A dúvida que traz o consulente é, in verbis:
“...sobre a
possibilidade de um Servidor Municipal, em exercício de função gratificada pelo
Estatuto do Servidor, receber a gratificação em pecúnia, mesmo estando,
concomitantemente, em exercício de Mandato Eletivo na Câmara de Vereadores do
mesmo Município.”
Após ser admitida pelo Relator, a Consulta
seguiu a tramitação de estilo e recebeu opinativos respectivamente da
Coordenadoria de Jurisprudência e Biblioteca (CJB), da Diretoria Jurídica
(DIJUR) e do Ministério Público junto ao Tribunal de Contas (MPjTC).

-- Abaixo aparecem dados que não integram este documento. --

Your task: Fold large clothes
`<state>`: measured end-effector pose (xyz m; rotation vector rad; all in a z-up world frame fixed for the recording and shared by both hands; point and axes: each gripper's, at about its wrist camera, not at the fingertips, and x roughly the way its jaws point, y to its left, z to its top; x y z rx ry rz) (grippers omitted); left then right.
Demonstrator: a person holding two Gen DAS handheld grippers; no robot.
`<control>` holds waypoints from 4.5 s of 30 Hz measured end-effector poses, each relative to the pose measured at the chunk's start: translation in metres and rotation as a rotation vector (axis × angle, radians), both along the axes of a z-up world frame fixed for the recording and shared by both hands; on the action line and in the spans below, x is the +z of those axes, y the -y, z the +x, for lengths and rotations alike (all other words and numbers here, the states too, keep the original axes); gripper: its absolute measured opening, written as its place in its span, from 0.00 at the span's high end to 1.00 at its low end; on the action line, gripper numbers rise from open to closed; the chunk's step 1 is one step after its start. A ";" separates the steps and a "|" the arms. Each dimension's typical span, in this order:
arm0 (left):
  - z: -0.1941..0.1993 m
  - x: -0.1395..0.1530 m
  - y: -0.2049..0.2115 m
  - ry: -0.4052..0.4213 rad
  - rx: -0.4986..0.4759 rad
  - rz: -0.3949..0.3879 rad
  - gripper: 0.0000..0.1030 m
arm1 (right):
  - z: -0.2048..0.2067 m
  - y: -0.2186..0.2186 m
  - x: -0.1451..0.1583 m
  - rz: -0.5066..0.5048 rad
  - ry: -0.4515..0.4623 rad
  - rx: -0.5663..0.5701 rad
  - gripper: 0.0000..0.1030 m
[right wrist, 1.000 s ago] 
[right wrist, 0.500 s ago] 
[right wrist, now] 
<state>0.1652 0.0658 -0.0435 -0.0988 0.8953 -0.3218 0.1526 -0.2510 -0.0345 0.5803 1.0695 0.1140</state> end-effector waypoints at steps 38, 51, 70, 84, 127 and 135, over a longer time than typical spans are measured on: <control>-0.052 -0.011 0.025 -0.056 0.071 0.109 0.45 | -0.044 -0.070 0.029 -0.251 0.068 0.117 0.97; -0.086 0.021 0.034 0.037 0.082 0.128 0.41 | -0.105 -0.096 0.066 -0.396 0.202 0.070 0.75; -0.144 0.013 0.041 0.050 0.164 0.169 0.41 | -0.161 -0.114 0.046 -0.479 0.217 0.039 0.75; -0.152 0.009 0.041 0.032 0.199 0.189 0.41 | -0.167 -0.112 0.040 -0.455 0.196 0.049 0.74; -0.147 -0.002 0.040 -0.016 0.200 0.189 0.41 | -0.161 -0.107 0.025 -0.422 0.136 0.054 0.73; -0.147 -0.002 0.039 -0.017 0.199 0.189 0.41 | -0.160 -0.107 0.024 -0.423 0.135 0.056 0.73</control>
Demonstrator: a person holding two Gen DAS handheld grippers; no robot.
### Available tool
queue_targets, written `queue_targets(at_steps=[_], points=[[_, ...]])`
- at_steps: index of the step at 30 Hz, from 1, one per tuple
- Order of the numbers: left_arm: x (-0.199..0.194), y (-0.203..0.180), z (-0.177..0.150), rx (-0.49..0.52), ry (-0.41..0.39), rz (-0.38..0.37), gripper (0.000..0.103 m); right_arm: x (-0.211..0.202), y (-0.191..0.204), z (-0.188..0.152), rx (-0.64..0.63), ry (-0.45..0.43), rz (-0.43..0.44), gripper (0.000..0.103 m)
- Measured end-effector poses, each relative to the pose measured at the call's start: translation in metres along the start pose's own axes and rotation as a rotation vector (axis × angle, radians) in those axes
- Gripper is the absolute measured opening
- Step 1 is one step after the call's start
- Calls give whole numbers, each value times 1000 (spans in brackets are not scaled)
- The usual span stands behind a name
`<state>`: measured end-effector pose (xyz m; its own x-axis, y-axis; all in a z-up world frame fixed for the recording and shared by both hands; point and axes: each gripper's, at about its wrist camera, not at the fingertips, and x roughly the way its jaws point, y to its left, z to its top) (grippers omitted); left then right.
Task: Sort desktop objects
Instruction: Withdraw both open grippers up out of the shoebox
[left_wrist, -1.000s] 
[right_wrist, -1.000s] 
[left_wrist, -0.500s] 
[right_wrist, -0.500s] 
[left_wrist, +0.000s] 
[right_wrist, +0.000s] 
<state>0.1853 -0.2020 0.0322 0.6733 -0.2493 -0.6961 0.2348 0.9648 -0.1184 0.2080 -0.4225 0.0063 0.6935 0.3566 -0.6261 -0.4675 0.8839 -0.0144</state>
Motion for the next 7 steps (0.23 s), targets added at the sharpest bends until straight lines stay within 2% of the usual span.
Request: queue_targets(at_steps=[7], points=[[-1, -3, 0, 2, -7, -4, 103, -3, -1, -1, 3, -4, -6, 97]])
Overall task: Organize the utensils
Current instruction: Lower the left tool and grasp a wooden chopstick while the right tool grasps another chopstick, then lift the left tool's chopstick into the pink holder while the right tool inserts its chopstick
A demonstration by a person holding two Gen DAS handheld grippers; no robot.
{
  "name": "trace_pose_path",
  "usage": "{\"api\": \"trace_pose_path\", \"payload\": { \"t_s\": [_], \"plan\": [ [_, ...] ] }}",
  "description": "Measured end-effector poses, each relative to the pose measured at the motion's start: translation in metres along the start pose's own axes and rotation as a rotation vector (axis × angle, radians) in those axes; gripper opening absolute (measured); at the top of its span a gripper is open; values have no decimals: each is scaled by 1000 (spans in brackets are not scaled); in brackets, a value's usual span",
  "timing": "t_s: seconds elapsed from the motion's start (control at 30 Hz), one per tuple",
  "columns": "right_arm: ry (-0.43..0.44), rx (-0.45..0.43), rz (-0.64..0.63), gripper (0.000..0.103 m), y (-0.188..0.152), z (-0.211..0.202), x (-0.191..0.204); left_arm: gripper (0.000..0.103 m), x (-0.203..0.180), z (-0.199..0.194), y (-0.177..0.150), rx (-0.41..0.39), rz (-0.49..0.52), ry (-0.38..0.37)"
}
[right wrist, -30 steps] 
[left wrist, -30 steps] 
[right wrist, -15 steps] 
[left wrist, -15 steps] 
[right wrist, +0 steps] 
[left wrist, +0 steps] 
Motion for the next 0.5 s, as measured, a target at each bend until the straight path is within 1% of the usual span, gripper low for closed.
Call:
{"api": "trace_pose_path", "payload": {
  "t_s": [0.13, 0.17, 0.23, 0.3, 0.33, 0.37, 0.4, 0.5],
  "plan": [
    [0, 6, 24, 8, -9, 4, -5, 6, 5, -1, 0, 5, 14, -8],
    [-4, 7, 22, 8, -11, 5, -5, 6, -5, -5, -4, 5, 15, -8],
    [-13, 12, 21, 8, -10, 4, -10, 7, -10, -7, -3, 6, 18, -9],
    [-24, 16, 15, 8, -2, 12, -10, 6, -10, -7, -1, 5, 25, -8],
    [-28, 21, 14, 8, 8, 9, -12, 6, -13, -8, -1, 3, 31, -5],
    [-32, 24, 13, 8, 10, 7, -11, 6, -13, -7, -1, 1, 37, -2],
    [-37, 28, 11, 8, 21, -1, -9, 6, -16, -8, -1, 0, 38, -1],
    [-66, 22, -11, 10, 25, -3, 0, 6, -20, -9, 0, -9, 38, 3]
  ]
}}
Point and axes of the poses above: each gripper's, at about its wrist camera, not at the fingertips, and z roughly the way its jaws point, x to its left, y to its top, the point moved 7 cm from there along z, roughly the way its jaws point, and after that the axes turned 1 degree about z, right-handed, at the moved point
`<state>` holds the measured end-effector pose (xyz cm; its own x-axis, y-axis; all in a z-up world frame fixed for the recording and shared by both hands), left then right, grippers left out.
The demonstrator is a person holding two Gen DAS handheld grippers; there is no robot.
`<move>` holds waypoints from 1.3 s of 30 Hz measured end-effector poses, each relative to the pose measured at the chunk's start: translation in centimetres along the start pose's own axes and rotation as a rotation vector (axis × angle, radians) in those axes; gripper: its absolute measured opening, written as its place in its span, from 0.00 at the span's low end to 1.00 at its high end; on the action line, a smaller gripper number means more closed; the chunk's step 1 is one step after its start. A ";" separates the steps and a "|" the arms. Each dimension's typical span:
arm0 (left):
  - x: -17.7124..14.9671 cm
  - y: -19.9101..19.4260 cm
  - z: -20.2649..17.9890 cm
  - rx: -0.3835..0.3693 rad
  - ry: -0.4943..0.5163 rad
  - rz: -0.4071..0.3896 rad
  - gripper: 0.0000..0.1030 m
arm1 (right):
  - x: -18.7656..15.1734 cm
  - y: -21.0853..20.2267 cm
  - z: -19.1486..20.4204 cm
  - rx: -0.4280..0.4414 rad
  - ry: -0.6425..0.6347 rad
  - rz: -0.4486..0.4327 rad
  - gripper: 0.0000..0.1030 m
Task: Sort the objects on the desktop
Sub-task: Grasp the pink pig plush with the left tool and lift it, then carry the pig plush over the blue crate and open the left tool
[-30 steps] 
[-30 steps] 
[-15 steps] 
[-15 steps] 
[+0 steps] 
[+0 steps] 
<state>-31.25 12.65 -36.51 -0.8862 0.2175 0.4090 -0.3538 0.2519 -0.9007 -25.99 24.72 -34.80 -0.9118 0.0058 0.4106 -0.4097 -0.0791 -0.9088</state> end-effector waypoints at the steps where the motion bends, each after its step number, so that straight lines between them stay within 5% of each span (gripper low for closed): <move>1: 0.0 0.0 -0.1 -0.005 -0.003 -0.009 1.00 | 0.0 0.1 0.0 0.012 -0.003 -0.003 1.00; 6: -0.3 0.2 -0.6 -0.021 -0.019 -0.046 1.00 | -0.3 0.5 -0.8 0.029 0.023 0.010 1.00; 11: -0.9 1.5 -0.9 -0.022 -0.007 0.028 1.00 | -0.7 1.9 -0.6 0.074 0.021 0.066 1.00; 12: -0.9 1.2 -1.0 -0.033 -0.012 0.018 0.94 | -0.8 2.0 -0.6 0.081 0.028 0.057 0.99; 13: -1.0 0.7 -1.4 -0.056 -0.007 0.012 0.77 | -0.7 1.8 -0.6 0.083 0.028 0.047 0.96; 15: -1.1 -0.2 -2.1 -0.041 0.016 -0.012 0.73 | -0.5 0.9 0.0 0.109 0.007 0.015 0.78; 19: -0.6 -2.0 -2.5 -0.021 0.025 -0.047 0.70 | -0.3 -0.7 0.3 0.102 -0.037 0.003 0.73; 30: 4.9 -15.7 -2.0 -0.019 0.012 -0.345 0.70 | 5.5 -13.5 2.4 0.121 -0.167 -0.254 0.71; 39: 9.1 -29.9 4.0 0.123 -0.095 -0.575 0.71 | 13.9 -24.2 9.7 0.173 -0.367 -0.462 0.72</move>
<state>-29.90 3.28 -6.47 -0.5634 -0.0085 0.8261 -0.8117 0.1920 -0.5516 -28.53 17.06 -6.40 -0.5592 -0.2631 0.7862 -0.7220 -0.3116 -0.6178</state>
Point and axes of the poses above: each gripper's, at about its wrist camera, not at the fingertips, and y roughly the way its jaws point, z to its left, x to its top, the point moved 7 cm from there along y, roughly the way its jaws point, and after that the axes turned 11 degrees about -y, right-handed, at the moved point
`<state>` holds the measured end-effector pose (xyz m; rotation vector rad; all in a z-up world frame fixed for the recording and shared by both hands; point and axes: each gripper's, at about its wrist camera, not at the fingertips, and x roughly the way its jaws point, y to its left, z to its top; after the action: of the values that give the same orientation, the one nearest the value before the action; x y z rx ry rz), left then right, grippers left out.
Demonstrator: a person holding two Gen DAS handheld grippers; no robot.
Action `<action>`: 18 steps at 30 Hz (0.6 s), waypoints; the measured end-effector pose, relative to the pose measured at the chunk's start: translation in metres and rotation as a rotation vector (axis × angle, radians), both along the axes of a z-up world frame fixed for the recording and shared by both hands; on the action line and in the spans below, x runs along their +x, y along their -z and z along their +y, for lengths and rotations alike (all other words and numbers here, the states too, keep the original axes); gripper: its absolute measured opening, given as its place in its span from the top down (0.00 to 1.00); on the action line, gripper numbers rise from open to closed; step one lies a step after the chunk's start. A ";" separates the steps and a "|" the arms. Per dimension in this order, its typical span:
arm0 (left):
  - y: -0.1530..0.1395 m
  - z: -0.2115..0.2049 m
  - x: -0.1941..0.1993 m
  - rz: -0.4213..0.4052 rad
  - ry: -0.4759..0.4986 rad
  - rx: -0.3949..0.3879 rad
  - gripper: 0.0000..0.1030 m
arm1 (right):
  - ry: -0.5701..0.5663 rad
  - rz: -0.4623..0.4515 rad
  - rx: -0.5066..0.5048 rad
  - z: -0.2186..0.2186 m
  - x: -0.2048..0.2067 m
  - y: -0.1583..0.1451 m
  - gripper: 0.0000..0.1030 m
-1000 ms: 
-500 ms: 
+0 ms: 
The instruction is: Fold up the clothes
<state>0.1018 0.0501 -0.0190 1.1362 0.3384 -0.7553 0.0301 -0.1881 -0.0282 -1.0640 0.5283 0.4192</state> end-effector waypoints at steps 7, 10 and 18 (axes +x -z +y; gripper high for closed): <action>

A Consulta foi objeto também da manifestação
da Assessoria Jurídica do Município, que, resumidamente, entendeu pela
impossibilidade de acúmulo do exercício da vereança com a ocupação de função
gratificada no Poder Executivo, e por consequência o recebimento em pecúnia da
gratificação, tendo em vista que esta última pressupõe uma relação de
dependência entre o servidor e o chefe que o nomeou para a função e haveria
afronta ao princípio da separação dos poderes.
A CJB esclarece que não foi encontrada
jurisprudência desta Corte acerca da matéria.
A DIJUR e o MPjTC opinam na mesma linha da
assessoria jurídica municipal, ou seja, pela impossibilidade de acúmulo da
função gratificada exercida junto ao Poder Executivo e o Cargo de Vereador.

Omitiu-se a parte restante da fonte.